▶ **EXERCISE PROMPT**:
Scan the data below and copy each line where "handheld" occurs.

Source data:
┄┄┄┄┄┄┄┄┄┄┄┄┄┄┄┄┄┄┄┄

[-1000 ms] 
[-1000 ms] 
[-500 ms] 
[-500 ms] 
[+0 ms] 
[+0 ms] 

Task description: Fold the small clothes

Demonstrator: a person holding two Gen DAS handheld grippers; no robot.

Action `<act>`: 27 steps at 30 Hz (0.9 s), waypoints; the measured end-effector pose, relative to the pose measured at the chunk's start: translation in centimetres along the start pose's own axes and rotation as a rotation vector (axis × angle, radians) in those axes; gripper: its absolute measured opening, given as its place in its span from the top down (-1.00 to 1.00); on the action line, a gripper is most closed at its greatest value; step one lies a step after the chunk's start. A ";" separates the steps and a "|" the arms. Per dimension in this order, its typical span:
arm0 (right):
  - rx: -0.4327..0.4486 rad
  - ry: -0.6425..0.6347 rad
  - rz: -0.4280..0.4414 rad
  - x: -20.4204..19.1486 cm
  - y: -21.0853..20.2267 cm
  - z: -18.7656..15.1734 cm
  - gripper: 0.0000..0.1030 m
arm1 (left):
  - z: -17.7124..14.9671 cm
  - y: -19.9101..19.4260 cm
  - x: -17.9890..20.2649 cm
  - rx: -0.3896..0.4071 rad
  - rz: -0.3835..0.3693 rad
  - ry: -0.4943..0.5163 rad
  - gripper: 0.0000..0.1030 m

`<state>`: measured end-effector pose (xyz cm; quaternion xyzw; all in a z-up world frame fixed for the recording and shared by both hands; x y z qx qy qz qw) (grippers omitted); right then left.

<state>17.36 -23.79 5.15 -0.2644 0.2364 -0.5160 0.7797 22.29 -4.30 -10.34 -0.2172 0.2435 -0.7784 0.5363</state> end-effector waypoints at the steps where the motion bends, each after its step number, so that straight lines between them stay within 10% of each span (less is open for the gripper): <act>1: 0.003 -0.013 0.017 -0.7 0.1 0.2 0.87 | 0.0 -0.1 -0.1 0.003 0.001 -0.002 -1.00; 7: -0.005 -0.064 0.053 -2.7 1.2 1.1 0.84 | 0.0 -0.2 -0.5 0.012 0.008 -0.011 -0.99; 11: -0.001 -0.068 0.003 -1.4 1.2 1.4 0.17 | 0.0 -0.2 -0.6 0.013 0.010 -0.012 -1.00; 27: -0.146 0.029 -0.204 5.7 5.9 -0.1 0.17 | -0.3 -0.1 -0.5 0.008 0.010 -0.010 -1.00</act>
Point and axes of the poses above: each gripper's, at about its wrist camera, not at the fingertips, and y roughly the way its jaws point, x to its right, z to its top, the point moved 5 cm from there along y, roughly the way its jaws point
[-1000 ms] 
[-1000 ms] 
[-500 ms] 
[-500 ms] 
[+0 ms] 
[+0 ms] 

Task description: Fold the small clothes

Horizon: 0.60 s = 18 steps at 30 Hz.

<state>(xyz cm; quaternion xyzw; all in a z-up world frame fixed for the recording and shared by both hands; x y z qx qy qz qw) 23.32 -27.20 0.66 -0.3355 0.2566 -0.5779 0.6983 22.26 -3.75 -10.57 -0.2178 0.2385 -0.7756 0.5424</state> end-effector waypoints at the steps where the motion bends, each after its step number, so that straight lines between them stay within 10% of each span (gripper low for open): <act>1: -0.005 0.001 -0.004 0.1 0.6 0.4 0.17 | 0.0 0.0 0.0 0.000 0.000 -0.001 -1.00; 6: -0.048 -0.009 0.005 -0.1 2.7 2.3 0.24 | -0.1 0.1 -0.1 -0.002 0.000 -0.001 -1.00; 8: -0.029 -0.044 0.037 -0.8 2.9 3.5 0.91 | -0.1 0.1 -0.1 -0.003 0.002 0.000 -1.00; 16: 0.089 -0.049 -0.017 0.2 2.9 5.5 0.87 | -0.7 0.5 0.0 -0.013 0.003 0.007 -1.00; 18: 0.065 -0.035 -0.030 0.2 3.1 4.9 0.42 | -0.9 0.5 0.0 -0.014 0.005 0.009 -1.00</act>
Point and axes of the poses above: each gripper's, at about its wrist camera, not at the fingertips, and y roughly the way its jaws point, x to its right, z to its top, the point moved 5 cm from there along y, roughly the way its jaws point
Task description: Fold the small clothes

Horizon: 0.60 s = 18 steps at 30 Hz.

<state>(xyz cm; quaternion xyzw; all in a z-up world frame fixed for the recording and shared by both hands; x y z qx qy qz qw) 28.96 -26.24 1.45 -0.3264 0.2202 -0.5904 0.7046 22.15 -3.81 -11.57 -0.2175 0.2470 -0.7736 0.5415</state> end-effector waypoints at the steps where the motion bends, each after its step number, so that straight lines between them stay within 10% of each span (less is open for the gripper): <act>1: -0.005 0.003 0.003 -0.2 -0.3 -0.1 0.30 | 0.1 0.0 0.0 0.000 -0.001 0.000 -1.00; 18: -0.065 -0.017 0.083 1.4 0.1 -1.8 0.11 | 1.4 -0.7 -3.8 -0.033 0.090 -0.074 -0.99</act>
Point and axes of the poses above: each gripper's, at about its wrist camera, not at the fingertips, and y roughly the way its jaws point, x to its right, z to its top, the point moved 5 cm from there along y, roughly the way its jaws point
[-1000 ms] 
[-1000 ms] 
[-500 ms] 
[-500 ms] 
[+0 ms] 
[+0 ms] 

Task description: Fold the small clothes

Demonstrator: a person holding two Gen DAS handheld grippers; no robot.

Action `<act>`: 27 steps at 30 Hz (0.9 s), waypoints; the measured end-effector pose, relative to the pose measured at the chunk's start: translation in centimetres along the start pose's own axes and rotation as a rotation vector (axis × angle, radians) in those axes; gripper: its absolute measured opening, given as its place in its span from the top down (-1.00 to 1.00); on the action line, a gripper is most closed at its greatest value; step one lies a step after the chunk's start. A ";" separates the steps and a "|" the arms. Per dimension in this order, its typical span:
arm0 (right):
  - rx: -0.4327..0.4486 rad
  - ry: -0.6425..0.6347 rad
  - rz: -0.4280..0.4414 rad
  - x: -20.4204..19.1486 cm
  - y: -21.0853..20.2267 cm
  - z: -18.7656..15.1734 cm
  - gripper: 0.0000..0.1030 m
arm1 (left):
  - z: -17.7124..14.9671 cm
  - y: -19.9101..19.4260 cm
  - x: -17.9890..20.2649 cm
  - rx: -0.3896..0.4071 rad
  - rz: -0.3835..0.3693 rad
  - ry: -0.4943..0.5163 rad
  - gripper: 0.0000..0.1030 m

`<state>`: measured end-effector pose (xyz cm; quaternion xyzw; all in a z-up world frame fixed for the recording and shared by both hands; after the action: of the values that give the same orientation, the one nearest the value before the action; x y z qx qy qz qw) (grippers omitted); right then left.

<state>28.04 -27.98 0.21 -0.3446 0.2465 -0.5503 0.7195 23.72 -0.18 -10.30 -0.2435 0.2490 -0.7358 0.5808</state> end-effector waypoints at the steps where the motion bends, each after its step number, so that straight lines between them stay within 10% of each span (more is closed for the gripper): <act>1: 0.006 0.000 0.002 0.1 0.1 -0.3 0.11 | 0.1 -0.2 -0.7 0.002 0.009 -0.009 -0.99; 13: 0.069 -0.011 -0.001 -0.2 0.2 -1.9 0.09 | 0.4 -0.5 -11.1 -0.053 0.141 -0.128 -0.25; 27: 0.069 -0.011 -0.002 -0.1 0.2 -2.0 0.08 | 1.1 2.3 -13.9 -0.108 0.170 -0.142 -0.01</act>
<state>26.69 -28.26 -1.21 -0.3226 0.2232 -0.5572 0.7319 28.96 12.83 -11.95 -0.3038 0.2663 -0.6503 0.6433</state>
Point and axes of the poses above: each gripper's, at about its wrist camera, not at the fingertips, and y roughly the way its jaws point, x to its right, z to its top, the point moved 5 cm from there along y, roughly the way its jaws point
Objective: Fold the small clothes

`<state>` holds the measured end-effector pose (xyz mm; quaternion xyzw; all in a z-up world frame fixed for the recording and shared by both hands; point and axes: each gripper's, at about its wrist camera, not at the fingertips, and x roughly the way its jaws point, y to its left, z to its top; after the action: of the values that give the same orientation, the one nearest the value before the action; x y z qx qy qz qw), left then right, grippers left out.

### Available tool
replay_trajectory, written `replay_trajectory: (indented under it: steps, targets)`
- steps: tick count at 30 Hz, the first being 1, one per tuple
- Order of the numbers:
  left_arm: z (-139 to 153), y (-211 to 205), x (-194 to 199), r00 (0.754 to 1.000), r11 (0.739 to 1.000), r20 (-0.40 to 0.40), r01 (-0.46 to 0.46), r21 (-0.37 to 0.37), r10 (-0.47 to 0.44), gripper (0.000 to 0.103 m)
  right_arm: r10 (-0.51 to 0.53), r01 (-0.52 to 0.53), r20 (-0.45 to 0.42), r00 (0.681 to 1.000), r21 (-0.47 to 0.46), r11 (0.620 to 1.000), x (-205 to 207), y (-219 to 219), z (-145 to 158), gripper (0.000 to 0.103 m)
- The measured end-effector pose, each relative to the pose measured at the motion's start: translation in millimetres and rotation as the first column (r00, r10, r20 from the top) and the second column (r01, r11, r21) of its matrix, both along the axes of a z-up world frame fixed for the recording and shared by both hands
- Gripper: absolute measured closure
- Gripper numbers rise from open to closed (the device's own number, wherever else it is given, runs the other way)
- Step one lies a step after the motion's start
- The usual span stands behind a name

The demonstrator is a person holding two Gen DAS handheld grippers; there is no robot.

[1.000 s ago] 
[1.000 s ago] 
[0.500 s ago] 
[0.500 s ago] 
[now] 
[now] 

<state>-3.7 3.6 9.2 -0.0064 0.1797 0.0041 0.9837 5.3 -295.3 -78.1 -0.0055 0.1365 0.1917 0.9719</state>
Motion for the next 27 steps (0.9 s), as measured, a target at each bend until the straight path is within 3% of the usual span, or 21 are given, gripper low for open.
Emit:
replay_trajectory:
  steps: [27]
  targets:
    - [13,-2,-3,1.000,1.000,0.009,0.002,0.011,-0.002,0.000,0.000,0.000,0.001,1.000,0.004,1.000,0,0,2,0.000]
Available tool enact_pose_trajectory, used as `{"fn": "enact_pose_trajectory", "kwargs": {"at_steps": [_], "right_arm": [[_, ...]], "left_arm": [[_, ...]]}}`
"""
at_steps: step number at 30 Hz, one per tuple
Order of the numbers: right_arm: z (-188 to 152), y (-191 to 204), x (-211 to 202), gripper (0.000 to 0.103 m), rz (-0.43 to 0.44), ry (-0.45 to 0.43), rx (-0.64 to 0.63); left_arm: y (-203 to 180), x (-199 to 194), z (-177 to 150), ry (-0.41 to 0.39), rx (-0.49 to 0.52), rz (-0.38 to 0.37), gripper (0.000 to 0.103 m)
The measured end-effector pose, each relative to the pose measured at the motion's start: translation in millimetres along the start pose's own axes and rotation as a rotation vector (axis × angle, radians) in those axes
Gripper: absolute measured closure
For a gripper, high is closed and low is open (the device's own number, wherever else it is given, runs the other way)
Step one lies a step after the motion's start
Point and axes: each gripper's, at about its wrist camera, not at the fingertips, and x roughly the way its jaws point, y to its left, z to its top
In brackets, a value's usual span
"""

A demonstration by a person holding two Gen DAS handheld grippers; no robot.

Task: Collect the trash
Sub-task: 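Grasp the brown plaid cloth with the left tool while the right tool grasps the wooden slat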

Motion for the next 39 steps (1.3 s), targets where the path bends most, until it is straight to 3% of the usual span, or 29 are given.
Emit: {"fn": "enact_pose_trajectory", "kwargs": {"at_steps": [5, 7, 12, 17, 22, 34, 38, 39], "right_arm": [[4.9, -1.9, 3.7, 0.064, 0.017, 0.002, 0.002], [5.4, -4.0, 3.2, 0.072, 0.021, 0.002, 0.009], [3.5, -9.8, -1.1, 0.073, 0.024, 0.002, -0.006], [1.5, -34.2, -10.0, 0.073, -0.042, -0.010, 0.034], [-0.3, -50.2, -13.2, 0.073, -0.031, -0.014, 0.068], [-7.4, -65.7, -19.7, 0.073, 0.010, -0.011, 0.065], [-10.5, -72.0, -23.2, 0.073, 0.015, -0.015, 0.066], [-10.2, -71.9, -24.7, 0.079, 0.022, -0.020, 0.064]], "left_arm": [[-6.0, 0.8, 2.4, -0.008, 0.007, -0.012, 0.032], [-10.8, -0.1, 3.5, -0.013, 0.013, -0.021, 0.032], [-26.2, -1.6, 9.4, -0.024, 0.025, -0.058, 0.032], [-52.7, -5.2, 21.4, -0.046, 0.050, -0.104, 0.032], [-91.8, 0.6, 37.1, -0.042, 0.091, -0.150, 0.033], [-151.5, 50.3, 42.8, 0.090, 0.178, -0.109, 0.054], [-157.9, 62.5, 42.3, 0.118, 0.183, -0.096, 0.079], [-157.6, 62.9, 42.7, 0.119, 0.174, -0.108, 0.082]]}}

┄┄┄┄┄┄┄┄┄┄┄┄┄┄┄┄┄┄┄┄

▶ **COMPLETED TASK**:
Demonstrator: a person holding two Gen DAS handheld grippers; no robot.
Demonstrator: a person holding two Gen DAS handheld grippers; no robot.
The demonstrator is a person holding two Gen DAS handheld grippers; there is no robot.
A demonstration by a person holding two Gen DAS handheld grippers; no robot.

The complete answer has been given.